◆ **What you are asked to do**: The entries are to be reproduced word for word, with all images left out.

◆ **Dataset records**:
::::

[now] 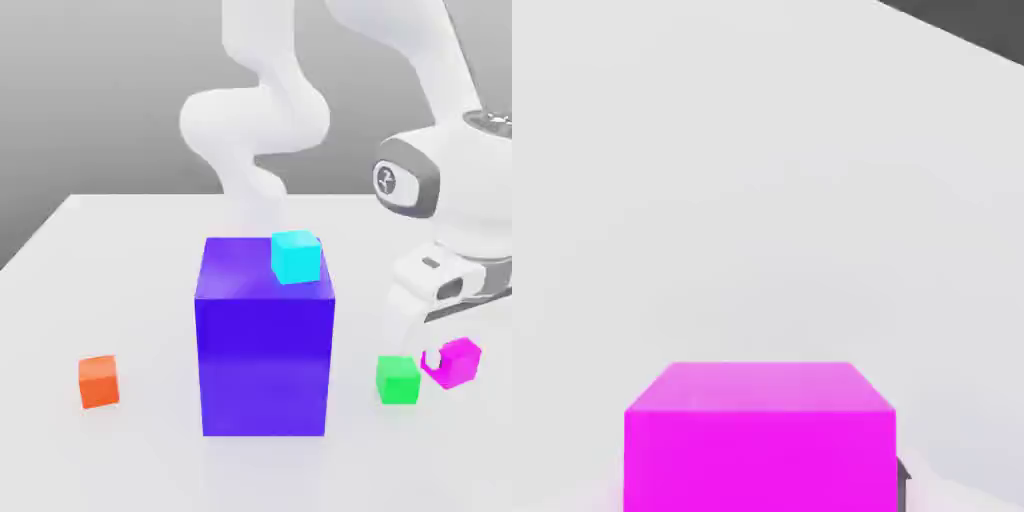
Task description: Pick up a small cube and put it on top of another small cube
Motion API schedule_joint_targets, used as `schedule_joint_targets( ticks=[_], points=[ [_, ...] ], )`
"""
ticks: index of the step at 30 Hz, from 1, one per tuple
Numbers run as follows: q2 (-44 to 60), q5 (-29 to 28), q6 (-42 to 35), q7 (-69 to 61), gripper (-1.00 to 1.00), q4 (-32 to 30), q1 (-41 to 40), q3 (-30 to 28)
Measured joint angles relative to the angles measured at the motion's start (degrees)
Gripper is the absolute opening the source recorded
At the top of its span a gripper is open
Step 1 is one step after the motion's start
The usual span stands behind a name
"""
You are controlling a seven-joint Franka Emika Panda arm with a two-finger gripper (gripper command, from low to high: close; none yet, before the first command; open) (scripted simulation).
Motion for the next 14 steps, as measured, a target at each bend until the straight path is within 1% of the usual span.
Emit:
schedule_joint_targets(
  ticks=[3, 5, 8, 11, 12, 14],
  points=[
    [-5.8, 3.5, 0.7, -0.7, -1.0, -6.2, 1.6, -0.2],
    [-6.3, 3.7, 2.6, -0.1, -1.0, -8.5, 1.8, 0.1],
    [-1.4, -0.4, 7.8, 3.0, -1.0, -8.9, 0.8, 0.1],
    [4.9, -7.9, 13.4, 8.3, -1.0, -8.7, 0.4, -1.5],
    [6.1, -9.6, 14.5, 9.5, 1.0, -8.7, 0.7, -2.0],
    [6.1, -9.6, 14.5, 9.5, 1.0, -8.7, 0.7, -2.0]
  ],
)
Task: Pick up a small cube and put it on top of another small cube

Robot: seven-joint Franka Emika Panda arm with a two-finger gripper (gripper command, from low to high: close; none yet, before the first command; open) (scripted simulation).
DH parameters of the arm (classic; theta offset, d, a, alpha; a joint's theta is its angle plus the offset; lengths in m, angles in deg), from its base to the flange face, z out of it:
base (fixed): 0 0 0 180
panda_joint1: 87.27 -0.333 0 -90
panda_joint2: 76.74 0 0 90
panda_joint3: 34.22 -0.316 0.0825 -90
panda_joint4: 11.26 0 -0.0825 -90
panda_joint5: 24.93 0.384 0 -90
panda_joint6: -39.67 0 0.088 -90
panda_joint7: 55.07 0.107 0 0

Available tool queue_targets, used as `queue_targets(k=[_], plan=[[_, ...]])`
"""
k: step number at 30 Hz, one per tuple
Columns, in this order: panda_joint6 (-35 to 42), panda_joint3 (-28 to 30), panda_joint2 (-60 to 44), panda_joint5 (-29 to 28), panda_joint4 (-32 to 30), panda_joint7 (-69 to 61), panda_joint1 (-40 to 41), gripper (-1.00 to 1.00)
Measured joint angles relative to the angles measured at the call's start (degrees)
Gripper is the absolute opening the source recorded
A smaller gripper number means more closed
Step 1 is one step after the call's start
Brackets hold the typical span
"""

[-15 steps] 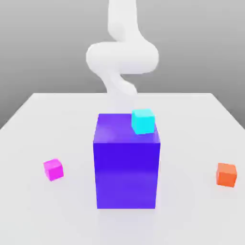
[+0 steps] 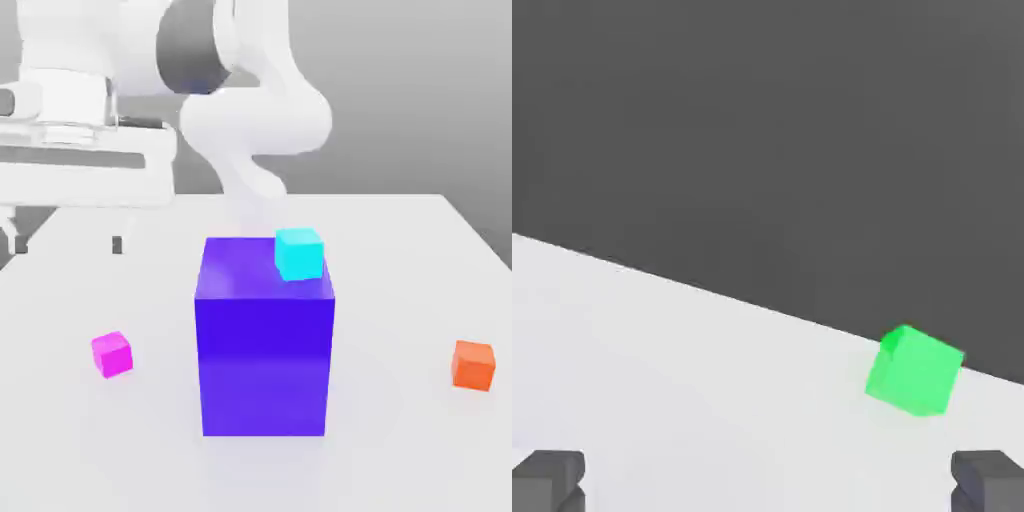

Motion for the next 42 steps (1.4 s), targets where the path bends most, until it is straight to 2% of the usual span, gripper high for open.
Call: queue_targets(k=[10,17,29,37,42], plan=[[-11.78,13.16,-14.49,-3.49,-12.74,-25.27,2.81,0.0],[-12.72,13.28,-19.39,7.98,-11.56,-35.7,1.0,0.0],[-14.65,2.67,-26.58,29.56,-8.65,-51.66,6.71,0.0],[-17.83,-7.83,-30.78,42.01,-7.54,-60.72,13.87,0.0],[-20.92,-16.38,-33.45,50.14,-7.01,-66.7,20.09,0.0]])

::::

◆ **Reply**:
[now] 
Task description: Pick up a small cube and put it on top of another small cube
Motion API schedule_joint_targets, used as `schedule_joint_targets( ticks=[_], points=[ [_, ...] ], )`
"""
ticks: index of the step at 30 Hz, from 1, one per tuple
Numbers run as follows: q2 (-44 to 60), q5 (-29 to 28), q6 (-42 to 35), q7 (-69 to 61), gripper (-1.00 to 1.00), q4 (-32 to 30), q1 (-41 to 40), q3 (-30 to 28)
Measured joint angles relative to the angles measured at the motion's start (degrees)
Gripper is the absolute opening the source recorded
At the top of its span a gripper is open
Step 1 is one step after the motion's start
The usual span stands behind a name
"""
You are controlling a seven-joint Franka Emika Panda arm with a two-finger gripper (gripper command, from low to high: close; none yet, before the first command; open) (scripted simulation).
Motion for the next 14 steps, as measured, a target at each bend until the straight path is within 1% of the usual span.
Emit:
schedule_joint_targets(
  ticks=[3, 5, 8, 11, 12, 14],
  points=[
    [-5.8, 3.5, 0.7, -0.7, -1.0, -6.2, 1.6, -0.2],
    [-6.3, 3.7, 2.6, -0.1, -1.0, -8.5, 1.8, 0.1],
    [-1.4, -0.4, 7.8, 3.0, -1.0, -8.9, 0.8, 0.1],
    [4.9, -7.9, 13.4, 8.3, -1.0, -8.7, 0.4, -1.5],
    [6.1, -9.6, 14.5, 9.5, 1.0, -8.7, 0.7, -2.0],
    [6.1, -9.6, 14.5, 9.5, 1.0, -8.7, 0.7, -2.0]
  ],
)
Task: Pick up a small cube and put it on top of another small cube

Robot: seven-joint Franka Emika Panda arm with a two-finger gripper (gripper command, from low to high: close; none yet, before the first command; open) (scripted simulation).
DH parameters of the arm (classic; theta offset, d, a, alpha; a joint's theta is its angle plus the offset; lengths in m, angles in deg), from its base to the flange face, z out of it:
base (fixed): 0 0 0 180
panda_joint1: 87.27 -0.333 0 -90
panda_joint2: 76.74 0 0 90
panda_joint3: 34.22 -0.316 0.0825 -90
panda_joint4: 11.26 0 -0.0825 -90
panda_joint5: 24.93 0.384 0 -90
panda_joint6: -39.67 0 0.088 -90
panda_joint7: 55.07 0.107 0 0

Available tool queue_targets, used as `queue_targets(k=[_], plan=[[_, ...]])`
"""
k: step number at 30 Hz, one per tuple
Columns, in this order: panda_joint6 (-35 to 42), panda_joint3 (-28 to 30), panda_joint2 (-60 to 44), panda_joint5 (-29 to 28), panda_joint4 (-32 to 30), panda_joint7 (-69 to 61), panda_joint1 (-40 to 41), gripper (-1.00 to 1.00)
Measured joint angles relative to the angles measured at the call's start (degrees)
Gripper is the absolute opening the source recorded
A smaller gripper number means more closed
Step 1 is one step after the call's start
Brackets hold the typical span
"""

[-15 steps] 
[+0 steps] 

Motion for the next 42 steps (1.4 s), targets where the path bends most, until it is straight to 2% of the usual span, gripper high for open.
Call: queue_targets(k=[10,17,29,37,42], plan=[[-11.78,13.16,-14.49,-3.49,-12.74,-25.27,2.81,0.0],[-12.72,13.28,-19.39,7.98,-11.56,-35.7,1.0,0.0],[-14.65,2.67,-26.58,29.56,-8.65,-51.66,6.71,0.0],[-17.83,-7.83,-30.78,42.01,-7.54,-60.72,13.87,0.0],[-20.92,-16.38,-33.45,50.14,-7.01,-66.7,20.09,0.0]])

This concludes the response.